Hi Jay… cleared exam with 85%… thanks for all docs and suggestions…
Hey Amit … congrats
Congrts Amit !!!. Amit, I am also planning to appear SA exam in near future. could you please help me what questions were appeared in the exam ? cloud guru is sufficient to clear exam ?
Your response will be really helpful to me
My email is octoberman3@gmail.com
Thanks
K.Senthilkumar
Thank u Senthil…
I dont remembered all the questions. But more were from EBS and S3. and few from VPC… exam was looks very easy…
Cloud guru course is good.. but not enough… u need to read all faqs and this blogs…
Hi, suggest further on this… thnkx….
Can you help with this q?
A company has configured and peered two VPCs: VPC-1 and VPC-2. VPC-1 contains only private subnets, and VPC-2 contains only public subnets. The company uses a single AWS Direct Connect connection and private virtual interface to connect their on-premises network with VPC-1. Which two methods increases the fault tolerance of the connection to VPC-1? Choose 2 answers:
A.Establish a hardware VPN over the internet between VPC-2 ana the on-premises network.
B.Establish a hardware VPN over the internet between VPC-1 and the on-premises network.
C.Establish a new AWS Direct Connect connection and private virtual interface in the same region as VPC-2.
D.Establish a new AWS Direct Connect connection and private virtual interface in a different AWS region than VPC-1.
E.Establish a new AWS Direct Connect connection and private virtual interface in the same AWS region as VPC-1
Would go for B & E as Direct Connect connections are not redundant and you need to provide fault tolerance either by setting up a second Direct Connect connection or using VPN. Also, the connection should be to the same VPC as even though the VPC are peered, you cannot connect from one VPC to other.
C and E
Thanks Jay for this wonderful website. I just passed my AWS CSA-A. Your content helped a lot.

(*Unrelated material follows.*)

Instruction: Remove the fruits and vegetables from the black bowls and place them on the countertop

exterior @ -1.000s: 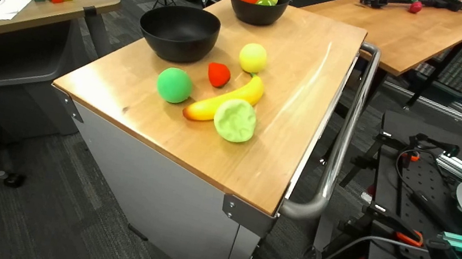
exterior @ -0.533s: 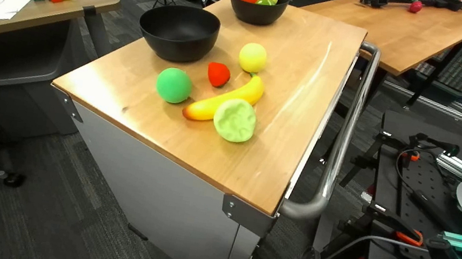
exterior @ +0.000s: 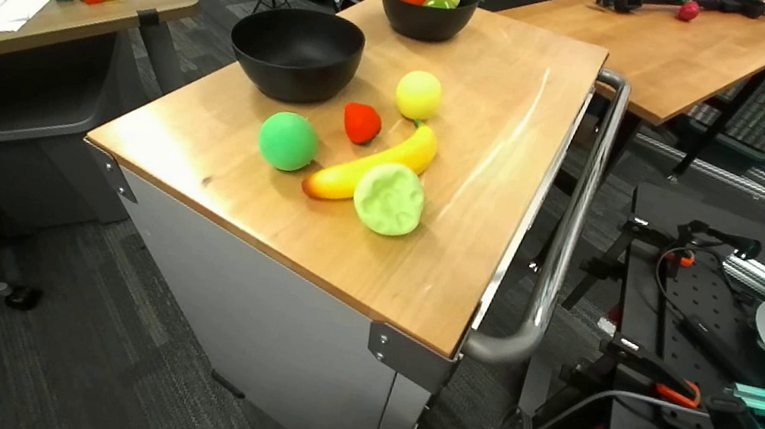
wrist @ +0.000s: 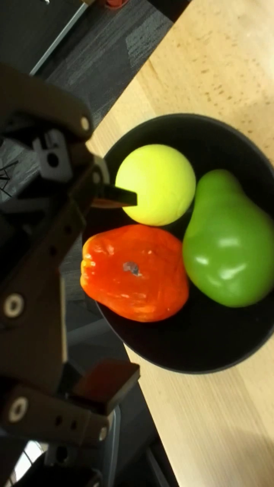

Thats Great Murali, Congrats ….
Hi Jayendra, can you please explain answer to Q1? What to understand why option b is incorrect.
As the connections are non transitive, a route table entry would not work and you would need to set a new peering connection between prod and dev.
Hello Jayendra,
The answer “a” also tends to transitive peering i.e. test prod and test dev so ideally we should not be doing transitive peering between prod dev .
Could you please explain how “a” option suits the best .
A is a direction connection between Prod and Dev. Its not transitive i.e. not via QA.
VPC peering connection across regions is now supported.
Thanks Kishore for the update …
Using shared VPCs, you can mount an Amazon EFS file system that is owned by one account from Amazon EC2 instances that are owned by a different account.
Thanks Den, Shared VPC is newly introduced. Will check and update the same.
hi Jayendra..going through this blog and CLOUDGURU Course and cloud guru mentioned whitepapers is enough for the certification???
#12 Instance’s public DNS hostname does not resolve to its private IP address across peered VPCs.
It seems DNS resolution can be enabled now:
https://docs.aws.amazon.com/vpc/latest/peering/modify-peering-connections.html
Tharks Marek, yup Public DNS resolution within VPC peering seems to be supported now. Will update the blog.
Hi Jayendra,
# 12. Instance’s public DNS hostname does not resolve to its private IP address across peered VPCs.